= THE PROBLEM =
Where in the data below does the word "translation" appear? Copy every line that has it.

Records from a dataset

┌────────

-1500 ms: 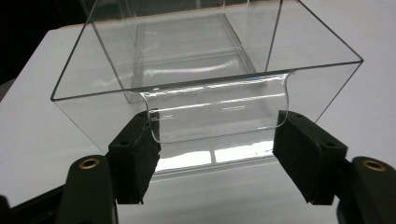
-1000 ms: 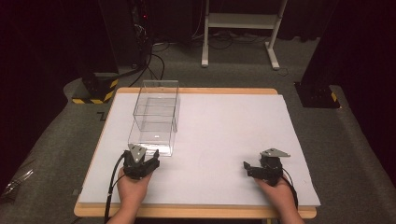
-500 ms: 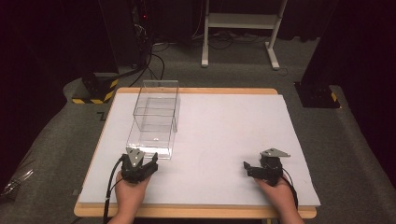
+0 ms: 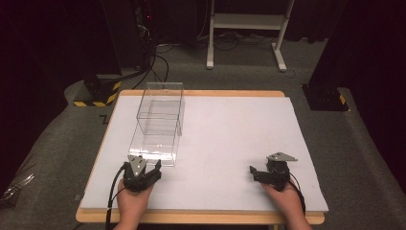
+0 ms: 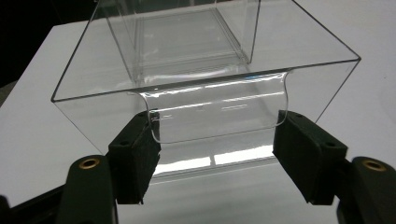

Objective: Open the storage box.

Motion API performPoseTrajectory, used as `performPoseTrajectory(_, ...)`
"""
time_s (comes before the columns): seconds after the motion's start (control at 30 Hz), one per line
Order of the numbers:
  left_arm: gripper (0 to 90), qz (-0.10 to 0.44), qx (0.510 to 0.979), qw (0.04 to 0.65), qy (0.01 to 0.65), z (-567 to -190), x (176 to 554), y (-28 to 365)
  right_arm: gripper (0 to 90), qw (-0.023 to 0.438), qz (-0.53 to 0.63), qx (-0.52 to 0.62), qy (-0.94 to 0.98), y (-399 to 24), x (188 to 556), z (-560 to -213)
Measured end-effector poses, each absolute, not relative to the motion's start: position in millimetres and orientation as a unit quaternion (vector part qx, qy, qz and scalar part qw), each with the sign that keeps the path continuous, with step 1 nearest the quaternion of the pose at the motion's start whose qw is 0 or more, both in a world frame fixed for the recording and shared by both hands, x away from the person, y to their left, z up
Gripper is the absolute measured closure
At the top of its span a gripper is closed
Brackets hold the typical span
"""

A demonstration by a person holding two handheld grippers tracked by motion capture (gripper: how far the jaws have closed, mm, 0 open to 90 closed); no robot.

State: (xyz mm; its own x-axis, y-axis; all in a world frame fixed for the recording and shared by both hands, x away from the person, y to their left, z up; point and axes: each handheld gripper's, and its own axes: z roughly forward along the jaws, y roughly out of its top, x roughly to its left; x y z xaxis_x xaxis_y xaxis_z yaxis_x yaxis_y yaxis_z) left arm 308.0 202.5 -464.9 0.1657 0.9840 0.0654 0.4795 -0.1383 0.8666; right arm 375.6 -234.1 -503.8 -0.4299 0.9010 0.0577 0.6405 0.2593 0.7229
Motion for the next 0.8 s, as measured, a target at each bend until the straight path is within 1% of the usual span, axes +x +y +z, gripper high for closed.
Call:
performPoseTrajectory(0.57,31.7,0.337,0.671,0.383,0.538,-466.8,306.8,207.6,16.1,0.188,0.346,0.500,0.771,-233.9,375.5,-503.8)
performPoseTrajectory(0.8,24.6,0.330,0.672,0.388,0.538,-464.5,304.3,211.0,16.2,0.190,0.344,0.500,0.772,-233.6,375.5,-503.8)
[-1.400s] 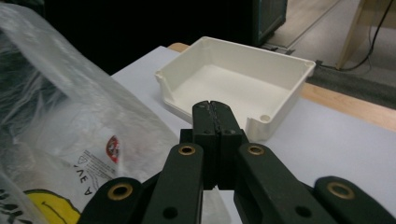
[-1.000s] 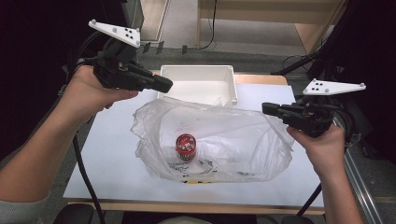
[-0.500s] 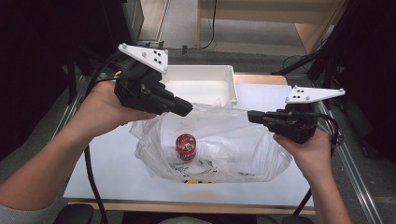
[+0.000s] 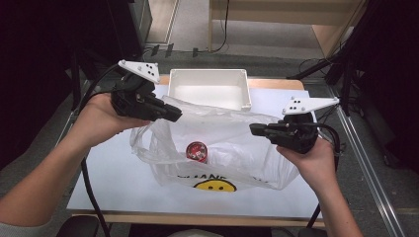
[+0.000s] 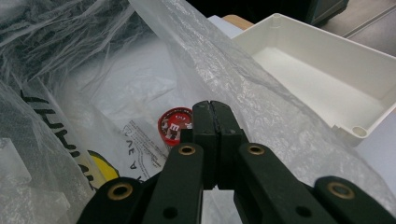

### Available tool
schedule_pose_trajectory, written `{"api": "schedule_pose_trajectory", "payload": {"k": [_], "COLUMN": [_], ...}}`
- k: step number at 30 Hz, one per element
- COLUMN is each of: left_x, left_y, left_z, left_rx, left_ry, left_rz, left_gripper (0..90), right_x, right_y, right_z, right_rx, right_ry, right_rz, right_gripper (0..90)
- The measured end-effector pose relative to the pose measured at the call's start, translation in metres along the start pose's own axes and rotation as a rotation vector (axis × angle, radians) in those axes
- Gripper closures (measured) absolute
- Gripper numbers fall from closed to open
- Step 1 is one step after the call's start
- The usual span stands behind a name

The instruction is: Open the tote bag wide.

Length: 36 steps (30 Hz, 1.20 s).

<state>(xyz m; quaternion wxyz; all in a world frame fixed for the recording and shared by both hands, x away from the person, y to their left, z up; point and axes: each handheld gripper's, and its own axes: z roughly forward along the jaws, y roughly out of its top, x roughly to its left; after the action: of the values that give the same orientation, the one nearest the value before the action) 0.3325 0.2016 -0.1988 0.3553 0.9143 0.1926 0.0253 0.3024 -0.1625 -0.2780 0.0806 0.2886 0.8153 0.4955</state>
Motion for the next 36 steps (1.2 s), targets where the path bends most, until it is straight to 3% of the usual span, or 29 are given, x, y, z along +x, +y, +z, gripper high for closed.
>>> {"api": "schedule_pose_trajectory", "payload": {"k": [11,21,31,36], "left_x": [0.018,0.036,0.044,0.045], "left_y": [-0.025,-0.055,-0.081,-0.093], "left_z": [-0.001,0.001,0.010,0.016], "left_rx": [-0.006,-0.078,-0.128,-0.155], "left_ry": [0.029,0.036,0.043,0.098], "left_rz": [-0.061,-0.127,-0.185,-0.198], "left_gripper": [84.0,84.4,84.3,84.4], "right_x": [0.000,-0.001,-0.002,-0.003], "right_y": [0.006,0.010,0.009,0.006], "right_z": [0.023,0.050,0.066,0.073], "right_rx": [0.015,0.041,0.050,0.047], "right_ry": [0.005,0.006,0.006,-0.003], "right_rz": [-0.013,-0.018,-0.012,-0.016], "right_gripper": [90.0,90.0,90.0,90.0]}}
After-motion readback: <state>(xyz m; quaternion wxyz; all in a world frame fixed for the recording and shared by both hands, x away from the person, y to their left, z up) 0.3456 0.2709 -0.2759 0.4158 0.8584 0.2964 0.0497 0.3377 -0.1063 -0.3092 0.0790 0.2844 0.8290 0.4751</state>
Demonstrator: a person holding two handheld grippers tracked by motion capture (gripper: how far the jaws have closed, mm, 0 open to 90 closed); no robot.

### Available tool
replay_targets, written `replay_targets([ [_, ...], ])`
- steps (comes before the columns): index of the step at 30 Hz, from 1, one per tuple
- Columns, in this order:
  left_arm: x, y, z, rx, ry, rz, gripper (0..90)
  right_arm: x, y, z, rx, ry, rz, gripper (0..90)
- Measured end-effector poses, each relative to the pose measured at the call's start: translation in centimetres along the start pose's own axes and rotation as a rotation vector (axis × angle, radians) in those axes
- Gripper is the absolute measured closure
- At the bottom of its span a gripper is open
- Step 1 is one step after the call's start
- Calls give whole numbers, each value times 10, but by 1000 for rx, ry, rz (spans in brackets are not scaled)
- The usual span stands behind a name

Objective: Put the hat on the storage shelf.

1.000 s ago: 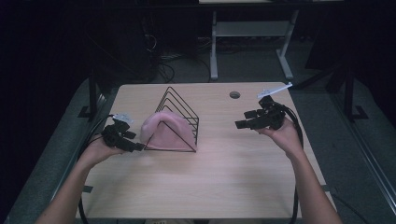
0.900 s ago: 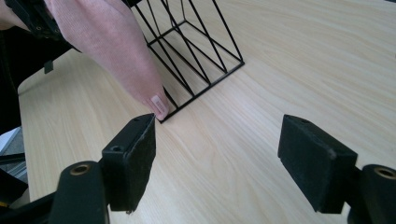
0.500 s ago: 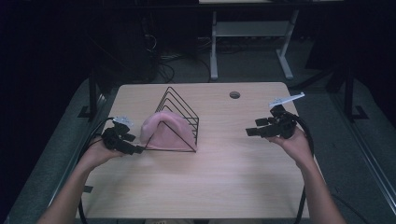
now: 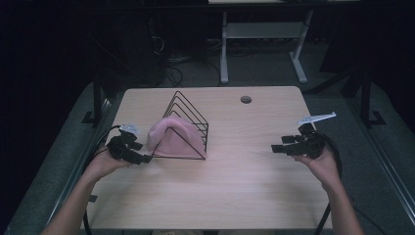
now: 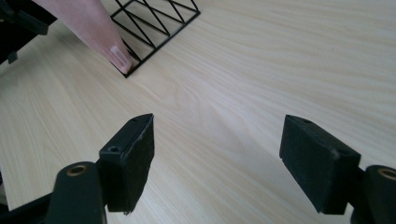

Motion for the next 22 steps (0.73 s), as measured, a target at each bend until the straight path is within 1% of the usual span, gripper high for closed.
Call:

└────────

= RESPONSE TO THIS EXERCISE =
- The measured end-effector pose relative to the pose measured at the call's start, translation in metres along the start pose's own axes and rotation as a rotation vector (axis × angle, radians) in those axes
- Measured end-effector poses, each relative to the pose measured at the call's start: translation in centimetres along the start pose's own axes and rotation as a rotation vector (axis × angle, radians) in those axes

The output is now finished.